Ignoring the pictures, copy the data exactly.

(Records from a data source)
= = =

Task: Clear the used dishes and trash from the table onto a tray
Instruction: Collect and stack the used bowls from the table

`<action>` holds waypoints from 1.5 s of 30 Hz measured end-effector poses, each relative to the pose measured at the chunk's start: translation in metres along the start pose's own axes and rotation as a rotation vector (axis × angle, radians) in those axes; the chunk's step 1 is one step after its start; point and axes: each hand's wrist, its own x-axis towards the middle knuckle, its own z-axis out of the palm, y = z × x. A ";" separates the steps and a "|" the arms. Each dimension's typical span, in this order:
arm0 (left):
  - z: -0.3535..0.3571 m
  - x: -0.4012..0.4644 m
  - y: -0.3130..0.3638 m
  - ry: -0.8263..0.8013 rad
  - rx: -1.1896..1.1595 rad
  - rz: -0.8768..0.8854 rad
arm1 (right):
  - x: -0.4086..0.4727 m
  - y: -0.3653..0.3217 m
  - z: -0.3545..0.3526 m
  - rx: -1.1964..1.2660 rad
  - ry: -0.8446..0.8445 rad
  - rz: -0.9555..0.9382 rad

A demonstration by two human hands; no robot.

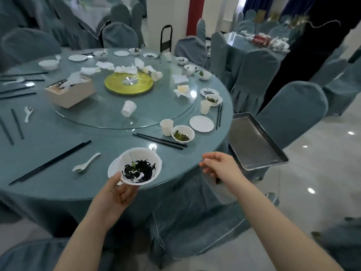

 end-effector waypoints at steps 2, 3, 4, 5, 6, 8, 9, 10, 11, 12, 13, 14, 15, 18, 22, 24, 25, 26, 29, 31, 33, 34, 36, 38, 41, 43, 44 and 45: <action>0.007 0.016 0.004 0.048 -0.032 0.013 | 0.037 0.006 -0.002 -0.030 0.017 0.070; 0.011 0.023 0.006 0.065 -0.044 0.022 | 0.055 0.009 -0.003 -0.053 0.028 0.101; 0.017 0.031 0.007 0.077 -0.050 0.029 | 0.074 0.013 -0.004 -0.076 0.031 0.125; 0.023 0.039 0.008 0.089 -0.054 0.037 | 0.093 0.016 -0.004 -0.092 0.021 0.138; 0.031 0.046 0.008 0.108 -0.060 0.047 | 0.113 0.019 -0.004 -0.103 -0.001 0.149; 0.048 0.057 0.006 0.162 -0.074 0.061 | 0.153 0.025 -0.003 -0.120 -0.044 0.187; 0.055 0.062 0.003 0.190 -0.083 0.069 | 0.172 0.028 -0.001 -0.129 -0.065 0.211; 0.062 0.067 -0.001 0.218 -0.092 0.076 | 0.191 0.031 0.001 -0.141 -0.087 0.233; 0.067 0.072 -0.006 0.244 -0.100 0.079 | 0.209 0.035 0.005 -0.153 -0.105 0.252; 0.073 0.076 -0.010 0.267 -0.101 0.078 | 0.227 0.039 0.008 -0.157 -0.119 0.267; 0.078 0.080 -0.014 0.290 -0.096 0.072 | 0.243 0.043 0.012 -0.154 -0.129 0.280; 0.083 0.083 -0.019 0.313 -0.093 0.066 | 0.257 0.046 0.015 -0.148 -0.140 0.292; 0.087 0.086 -0.024 0.339 -0.094 0.063 | 0.268 0.049 0.018 -0.142 -0.152 0.308; 0.099 0.087 -0.039 0.391 -0.123 0.063 | 0.288 0.058 0.027 -0.117 -0.159 0.317; 0.104 0.080 -0.054 0.403 -0.130 0.074 | 0.294 0.060 0.030 -0.119 -0.120 0.269; 0.106 0.078 -0.058 0.412 -0.134 0.083 | 0.287 0.053 0.024 -0.105 -0.106 0.249; 0.108 0.078 -0.060 0.412 -0.131 0.089 | 0.280 0.047 0.019 -0.091 -0.107 0.231; 0.111 0.077 -0.062 0.405 -0.127 0.099 | 0.271 0.041 0.014 -0.074 -0.117 0.211; 0.122 0.073 -0.067 0.369 -0.099 0.118 | 0.231 0.028 -0.010 0.018 -0.166 0.158; 0.132 0.070 -0.070 0.329 -0.062 0.112 | 0.200 0.023 -0.027 0.092 -0.213 0.123; 0.142 0.067 -0.075 0.278 -0.037 0.090 | 0.171 0.019 -0.041 0.127 -0.268 0.104; 0.147 0.065 -0.077 0.253 -0.030 0.080 | 0.158 0.017 -0.047 0.133 -0.286 0.097; 0.158 0.062 -0.081 0.199 -0.015 0.065 | 0.138 0.014 -0.057 0.125 -0.304 0.078; 0.169 0.059 -0.085 0.157 0.009 0.049 | 0.122 0.013 -0.068 0.086 -0.316 0.037; 0.187 0.054 -0.091 0.124 0.026 0.048 | 0.111 0.014 -0.085 0.004 -0.314 -0.044; 0.201 0.055 -0.093 0.116 0.044 0.047 | 0.110 0.014 -0.096 -0.084 -0.287 -0.107; 0.210 0.056 -0.094 0.105 0.054 0.048 | 0.110 0.014 -0.102 -0.099 -0.282 -0.120; 0.218 0.059 -0.095 0.094 0.066 0.049 | 0.112 0.014 -0.109 -0.082 -0.291 -0.121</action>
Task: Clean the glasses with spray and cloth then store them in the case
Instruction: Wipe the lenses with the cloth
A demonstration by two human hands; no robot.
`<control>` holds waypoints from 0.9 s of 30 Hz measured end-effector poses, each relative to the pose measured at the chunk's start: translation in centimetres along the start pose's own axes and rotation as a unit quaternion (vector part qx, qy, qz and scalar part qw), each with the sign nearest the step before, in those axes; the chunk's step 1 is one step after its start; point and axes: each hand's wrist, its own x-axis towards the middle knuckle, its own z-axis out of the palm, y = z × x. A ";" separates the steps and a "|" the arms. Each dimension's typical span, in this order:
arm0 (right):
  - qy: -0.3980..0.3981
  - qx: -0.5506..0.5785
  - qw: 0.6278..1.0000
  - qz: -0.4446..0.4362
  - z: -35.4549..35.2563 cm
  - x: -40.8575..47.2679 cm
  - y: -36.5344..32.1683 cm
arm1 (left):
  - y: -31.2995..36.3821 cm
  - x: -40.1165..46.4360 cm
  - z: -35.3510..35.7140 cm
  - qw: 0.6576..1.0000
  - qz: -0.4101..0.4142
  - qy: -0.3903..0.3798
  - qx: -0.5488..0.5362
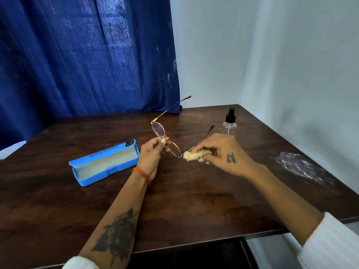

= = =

» Reply to the task
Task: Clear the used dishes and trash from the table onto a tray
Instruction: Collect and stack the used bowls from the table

`<action>` holds waypoints from 1.5 s of 30 Hz measured end-effector poses, each relative to the pose measured at the chunk's start: translation in metres along the start pose's own axes and rotation as a rotation vector (axis × angle, radians) in those axes; the chunk's step 1 is one step after its start; point and axes: each hand's wrist, its own x-axis towards the middle knuckle, its own z-axis out of the palm, y = z × x. A ";" separates the steps and a "|" the arms. Each dimension's typical span, in this order:
arm0 (left):
  - z: -0.3535..0.3571 m
  - x: -0.4012..0.4644 m
  - y: -0.3130..0.3638 m
  - ry: -0.8263..0.8013 rad
  - rx: -1.1896..1.1595 rad
  - rz: -0.8768..0.8854 rad
arm1 (right):
  - x: -0.4086..0.4727 m
  - y: -0.3653..0.3217 m
  - z: -0.3545..0.3526 m
  - rx: -1.1964..1.2660 rad
  - ry: -0.8446..0.8445 rad
  - rz: -0.9555..0.9382 rad

A demonstration by two human hands; no robot.


 end-effector waypoints at steps 2, 3, 4, 5, 6, 8, 9, 10, 11, 12, 13, 14, 15, 18, 22, 24, 25, 26, 29, 31, 33, 34, 36, 38, 41, 43, 44 and 45: <action>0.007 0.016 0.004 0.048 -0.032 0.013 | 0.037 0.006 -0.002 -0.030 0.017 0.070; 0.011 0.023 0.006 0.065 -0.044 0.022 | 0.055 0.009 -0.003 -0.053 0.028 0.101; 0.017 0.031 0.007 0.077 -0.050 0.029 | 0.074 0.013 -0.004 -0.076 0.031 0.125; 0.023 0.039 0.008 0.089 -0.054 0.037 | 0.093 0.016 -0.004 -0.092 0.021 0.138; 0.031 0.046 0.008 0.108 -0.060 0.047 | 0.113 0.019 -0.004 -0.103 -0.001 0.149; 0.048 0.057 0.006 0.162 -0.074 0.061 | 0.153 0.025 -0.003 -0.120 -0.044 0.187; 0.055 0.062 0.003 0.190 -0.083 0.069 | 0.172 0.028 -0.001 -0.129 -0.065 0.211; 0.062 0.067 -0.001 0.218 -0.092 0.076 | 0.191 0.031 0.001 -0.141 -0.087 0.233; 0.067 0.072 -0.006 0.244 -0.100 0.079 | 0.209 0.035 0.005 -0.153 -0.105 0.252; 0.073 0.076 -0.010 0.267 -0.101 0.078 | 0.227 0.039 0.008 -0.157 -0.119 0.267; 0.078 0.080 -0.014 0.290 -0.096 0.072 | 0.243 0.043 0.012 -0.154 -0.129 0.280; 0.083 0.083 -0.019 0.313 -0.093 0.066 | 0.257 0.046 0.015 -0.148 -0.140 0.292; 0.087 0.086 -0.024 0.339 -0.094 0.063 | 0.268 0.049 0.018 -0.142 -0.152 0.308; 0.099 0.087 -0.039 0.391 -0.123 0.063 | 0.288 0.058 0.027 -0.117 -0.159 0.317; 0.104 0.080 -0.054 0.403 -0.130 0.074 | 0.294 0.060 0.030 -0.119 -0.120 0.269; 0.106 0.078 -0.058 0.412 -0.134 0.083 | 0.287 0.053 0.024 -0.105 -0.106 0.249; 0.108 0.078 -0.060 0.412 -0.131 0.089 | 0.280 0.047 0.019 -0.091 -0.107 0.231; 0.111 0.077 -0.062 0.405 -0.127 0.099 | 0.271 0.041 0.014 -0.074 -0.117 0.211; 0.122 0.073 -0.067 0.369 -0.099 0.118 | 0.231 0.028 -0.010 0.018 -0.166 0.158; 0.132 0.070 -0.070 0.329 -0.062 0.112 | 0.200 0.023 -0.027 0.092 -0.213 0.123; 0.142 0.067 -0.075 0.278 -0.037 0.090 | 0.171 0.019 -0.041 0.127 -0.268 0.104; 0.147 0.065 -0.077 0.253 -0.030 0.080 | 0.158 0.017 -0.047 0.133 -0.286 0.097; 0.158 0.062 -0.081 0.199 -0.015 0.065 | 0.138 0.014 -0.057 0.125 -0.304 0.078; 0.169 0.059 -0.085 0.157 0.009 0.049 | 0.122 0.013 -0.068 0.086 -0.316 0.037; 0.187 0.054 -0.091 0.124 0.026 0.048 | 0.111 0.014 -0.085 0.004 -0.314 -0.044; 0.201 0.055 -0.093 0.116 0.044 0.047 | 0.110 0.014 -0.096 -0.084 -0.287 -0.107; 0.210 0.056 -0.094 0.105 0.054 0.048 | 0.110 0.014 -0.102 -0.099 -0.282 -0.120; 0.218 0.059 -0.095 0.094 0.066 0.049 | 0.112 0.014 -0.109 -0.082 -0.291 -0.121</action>
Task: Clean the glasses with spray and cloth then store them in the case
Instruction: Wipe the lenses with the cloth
A demonstration by two human hands; no robot.
`<control>` holds waypoints from 0.9 s of 30 Hz measured end-effector poses, each relative to the pose measured at the chunk's start: translation in centimetres along the start pose's own axes and rotation as a unit quaternion (vector part qx, qy, qz and scalar part qw), each with the sign nearest the step before, in those axes; the chunk's step 1 is one step after its start; point and axes: each hand's wrist, its own x-axis towards the middle knuckle, its own z-axis out of the palm, y = z × x. A ";" separates the steps and a "|" the arms. Each dimension's typical span, in this order:
arm0 (right):
  - qy: -0.3980..0.3981
  - qx: -0.5506..0.5785
  - qw: 0.6278..1.0000
  - qz: -0.4446..0.4362
  - z: -35.4549..35.2563 cm
  - x: -40.8575..47.2679 cm
  - y: -36.5344..32.1683 cm
arm1 (left):
  - y: -31.2995..36.3821 cm
  - x: -40.1165..46.4360 cm
  - z: -35.3510..35.7140 cm
  - qw: 0.6576..1.0000
  - qz: -0.4101..0.4142
  - qy: -0.3903..0.3798
  - qx: -0.5488..0.5362

The exercise requires nothing more than what has been given.